* [Brief] Only one stretch of the records below is wanted: the lines from the one holding "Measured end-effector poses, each" through the one holding "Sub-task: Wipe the". Return it exactly, both ends included.

START Entries supplied

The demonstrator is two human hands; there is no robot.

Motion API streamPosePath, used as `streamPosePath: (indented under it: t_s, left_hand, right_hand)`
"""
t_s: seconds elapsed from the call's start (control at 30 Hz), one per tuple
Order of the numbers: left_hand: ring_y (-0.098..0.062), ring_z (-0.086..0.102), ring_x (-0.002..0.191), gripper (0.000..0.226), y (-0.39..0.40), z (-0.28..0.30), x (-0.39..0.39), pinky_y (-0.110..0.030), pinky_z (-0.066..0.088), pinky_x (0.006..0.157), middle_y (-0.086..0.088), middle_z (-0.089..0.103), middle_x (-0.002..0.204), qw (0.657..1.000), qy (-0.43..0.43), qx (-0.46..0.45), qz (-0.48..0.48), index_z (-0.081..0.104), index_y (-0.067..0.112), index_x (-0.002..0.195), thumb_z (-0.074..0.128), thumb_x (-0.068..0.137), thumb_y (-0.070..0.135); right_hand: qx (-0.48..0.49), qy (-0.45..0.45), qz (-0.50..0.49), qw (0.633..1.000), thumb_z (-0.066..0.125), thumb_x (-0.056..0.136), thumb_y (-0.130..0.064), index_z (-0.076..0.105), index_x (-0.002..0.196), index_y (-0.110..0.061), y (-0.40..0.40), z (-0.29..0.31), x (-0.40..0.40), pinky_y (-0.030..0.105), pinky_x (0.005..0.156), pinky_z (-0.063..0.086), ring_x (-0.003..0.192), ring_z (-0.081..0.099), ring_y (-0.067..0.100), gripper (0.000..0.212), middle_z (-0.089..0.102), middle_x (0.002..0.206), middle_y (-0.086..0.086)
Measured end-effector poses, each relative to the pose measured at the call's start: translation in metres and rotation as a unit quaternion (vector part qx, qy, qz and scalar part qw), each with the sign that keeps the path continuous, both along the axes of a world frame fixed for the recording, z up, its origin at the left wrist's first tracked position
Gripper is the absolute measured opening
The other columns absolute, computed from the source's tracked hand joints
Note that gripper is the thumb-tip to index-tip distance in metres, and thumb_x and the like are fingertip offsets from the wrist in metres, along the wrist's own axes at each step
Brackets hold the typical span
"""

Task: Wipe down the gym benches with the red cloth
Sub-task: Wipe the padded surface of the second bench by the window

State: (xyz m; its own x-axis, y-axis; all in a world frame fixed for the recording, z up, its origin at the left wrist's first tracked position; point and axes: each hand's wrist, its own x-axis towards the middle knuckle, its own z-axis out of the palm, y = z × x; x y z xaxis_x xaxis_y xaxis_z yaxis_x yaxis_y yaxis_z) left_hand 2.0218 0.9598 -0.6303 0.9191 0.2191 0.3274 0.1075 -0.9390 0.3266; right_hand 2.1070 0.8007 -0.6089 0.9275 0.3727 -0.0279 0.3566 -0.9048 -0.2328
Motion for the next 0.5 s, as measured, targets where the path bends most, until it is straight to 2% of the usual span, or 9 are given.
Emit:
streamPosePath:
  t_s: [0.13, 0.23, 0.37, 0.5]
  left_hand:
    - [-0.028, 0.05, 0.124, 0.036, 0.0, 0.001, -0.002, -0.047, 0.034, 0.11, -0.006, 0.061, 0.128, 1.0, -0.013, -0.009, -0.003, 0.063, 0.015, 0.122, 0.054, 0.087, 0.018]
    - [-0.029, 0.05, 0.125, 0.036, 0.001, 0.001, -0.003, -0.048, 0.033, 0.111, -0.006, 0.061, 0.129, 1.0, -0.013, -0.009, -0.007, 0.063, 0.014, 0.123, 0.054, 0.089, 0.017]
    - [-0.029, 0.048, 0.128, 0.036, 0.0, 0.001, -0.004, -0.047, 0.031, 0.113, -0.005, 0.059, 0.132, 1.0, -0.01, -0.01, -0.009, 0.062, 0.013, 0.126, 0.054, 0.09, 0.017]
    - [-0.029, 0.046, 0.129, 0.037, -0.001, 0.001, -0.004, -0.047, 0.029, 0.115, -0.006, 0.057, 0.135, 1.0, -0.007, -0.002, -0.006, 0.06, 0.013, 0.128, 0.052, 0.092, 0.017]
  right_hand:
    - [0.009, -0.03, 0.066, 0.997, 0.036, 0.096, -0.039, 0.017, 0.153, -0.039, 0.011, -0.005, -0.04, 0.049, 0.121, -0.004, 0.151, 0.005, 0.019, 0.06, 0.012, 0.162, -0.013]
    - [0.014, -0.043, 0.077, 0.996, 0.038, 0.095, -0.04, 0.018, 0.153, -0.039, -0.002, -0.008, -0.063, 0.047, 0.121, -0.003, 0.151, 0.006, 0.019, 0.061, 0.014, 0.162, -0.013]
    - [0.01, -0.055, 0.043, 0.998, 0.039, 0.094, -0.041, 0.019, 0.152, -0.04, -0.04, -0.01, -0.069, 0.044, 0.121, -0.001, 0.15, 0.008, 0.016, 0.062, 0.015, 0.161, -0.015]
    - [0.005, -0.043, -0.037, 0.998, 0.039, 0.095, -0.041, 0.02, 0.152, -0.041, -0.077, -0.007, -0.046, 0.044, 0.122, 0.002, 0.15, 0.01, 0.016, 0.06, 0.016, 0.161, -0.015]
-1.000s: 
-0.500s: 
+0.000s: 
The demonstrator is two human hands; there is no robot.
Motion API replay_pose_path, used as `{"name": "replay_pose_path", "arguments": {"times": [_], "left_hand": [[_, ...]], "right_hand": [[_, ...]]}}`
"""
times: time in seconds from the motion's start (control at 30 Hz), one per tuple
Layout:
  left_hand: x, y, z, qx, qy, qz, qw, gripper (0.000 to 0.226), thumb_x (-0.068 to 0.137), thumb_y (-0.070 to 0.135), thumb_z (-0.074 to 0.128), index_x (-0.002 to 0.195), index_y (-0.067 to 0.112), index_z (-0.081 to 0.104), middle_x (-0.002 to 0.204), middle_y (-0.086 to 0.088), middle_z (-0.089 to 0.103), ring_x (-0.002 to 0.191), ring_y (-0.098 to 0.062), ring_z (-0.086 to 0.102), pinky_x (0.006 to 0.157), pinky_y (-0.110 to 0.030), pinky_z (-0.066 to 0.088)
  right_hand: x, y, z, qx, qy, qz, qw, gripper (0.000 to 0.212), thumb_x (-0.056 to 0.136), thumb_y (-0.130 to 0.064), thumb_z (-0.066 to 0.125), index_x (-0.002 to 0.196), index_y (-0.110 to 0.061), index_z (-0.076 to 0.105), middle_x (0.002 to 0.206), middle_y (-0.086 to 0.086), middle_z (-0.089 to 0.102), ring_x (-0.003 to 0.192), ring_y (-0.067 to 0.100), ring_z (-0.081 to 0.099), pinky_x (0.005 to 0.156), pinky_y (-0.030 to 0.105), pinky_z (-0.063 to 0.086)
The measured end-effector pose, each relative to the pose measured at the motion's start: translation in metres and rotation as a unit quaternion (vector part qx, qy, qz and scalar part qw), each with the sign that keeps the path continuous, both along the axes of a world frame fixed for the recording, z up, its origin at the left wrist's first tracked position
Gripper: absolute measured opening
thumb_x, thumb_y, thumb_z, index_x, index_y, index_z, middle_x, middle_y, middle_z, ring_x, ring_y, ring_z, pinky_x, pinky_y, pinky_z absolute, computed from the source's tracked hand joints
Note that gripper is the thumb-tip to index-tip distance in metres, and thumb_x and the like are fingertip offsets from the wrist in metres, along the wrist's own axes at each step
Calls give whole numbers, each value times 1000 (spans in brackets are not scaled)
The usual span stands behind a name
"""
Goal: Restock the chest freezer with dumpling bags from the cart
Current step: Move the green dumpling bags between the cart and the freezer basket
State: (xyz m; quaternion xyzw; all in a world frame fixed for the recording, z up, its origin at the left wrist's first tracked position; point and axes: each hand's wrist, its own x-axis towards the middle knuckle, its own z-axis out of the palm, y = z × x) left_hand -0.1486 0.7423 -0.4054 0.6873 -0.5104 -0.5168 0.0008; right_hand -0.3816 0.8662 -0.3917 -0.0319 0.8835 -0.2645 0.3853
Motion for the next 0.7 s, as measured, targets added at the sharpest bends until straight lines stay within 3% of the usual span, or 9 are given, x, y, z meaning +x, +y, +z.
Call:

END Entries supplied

* [Answer section]
Measured end-effector poses, each relative to the pose measured at the call's start: translation in metres and rotation as a unit quaternion (vector part qx, qy, qz and scalar part qw), each with the sign that keeps the path continuous, both along the axes of a world frame fixed for the recording, z up, its origin at the left wrist's first tracked position
Gripper is the absolute measured opening
The other columns absolute, computed from the source's tracked hand joints
Note that gripper is the thumb-tip to index-tip distance in metres, and thumb_x and the like are fingertip offsets from the wrist in metres, along the wrist's own axes at each step
Brackets hold the typical span
"""

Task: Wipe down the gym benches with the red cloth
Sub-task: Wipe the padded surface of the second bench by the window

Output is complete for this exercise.